Thank you very much for submitting your manuscript "Red-light is an environmental effector for mutualism between begomovirus and its vector whitefly" for consideration at PLOS Pathogens. As with all papers reviewed by the journal, your manuscript was reviewed by members of the editorial board and by several independent reviewers. In light of the reviews (below this email), we would like to invite the resubmission of a significantly-revised version that takes into account the reviewers' comments.
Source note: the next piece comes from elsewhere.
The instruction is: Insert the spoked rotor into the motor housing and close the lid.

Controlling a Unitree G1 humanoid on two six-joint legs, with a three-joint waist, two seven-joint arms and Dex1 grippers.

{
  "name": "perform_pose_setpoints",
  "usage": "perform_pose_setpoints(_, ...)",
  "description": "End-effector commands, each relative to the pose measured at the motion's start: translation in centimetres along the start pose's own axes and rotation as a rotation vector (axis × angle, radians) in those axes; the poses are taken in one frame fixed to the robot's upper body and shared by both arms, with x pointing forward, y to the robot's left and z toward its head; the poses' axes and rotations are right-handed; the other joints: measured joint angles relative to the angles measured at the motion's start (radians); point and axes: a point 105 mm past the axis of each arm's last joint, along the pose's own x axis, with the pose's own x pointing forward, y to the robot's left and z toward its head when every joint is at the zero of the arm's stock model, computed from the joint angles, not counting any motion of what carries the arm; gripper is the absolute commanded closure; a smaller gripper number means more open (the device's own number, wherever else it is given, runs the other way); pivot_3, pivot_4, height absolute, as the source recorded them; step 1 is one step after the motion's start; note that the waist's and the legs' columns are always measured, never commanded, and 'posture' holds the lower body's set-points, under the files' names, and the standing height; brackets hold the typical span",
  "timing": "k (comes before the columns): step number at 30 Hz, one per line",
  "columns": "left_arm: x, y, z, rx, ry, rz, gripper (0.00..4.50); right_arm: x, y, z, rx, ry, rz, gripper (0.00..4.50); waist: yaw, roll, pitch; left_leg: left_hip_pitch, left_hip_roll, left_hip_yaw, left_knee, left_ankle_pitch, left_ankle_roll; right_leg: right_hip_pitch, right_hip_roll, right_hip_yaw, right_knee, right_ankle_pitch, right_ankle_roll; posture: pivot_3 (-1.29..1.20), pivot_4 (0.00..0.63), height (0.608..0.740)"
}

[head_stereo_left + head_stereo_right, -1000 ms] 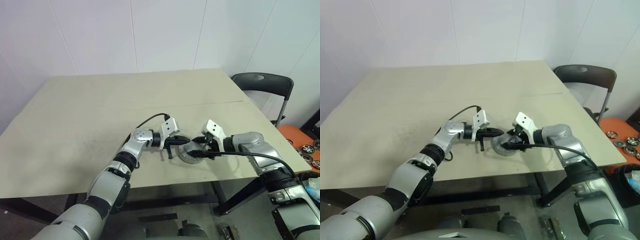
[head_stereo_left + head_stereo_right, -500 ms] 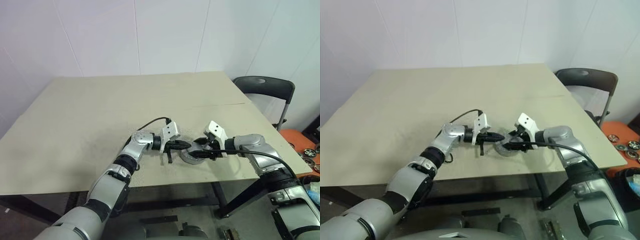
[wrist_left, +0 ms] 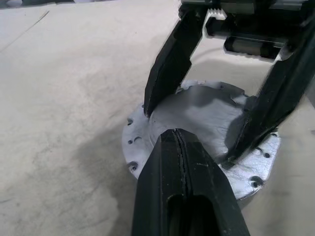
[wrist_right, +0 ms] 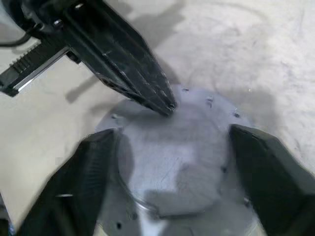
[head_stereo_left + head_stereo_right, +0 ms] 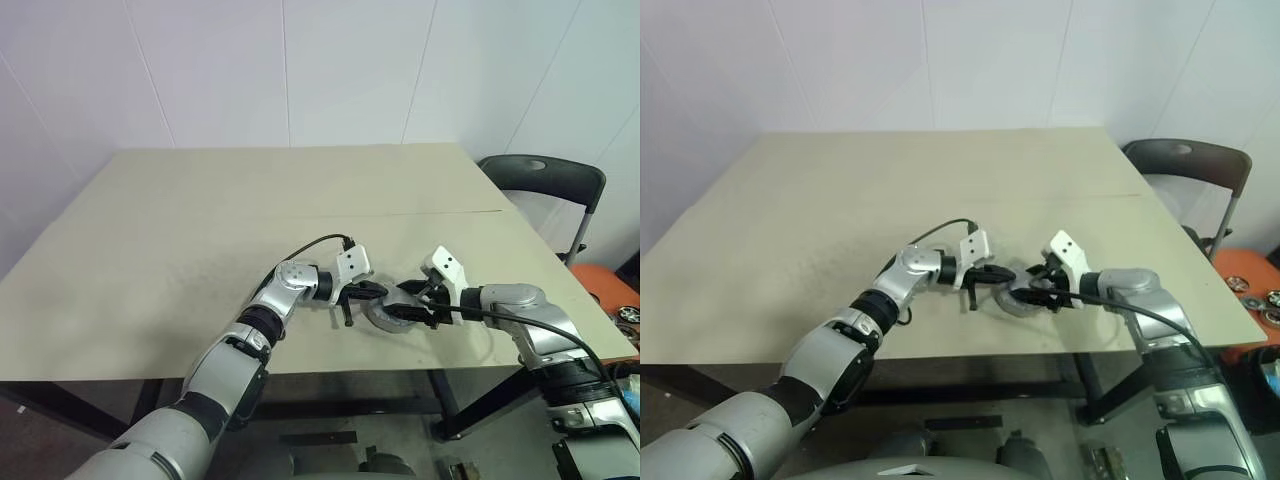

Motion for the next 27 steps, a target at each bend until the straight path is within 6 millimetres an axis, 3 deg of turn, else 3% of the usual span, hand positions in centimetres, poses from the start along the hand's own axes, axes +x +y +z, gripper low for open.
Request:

As reviewers point out one of the major issues that needs to be addressed is how PIFs integrate light signaling to attract whiteflies considering PIFs are degraded in light. Since PIFs are degraded in light, how could βC1 interact with PIFs? To demonstrate that βC1 does interact with PIFs, it will be required to perform the interaction studies using commercially available PIF antibodies in light and dark conditions. Furthermore, as reviewers point out, a more rigorous genetic relationship between PIFs, MYC2 and βC1 should be established to demonstrate that PIFs mediate plant defense against whiteflies and βC1 inhibit PIFs and MYC2..

We cannot make any decision about publication until we have seen the revised manuscript and your response to the reviewers' comments. Your revised manuscript is also likely to be sent to reviewers for further evaluation.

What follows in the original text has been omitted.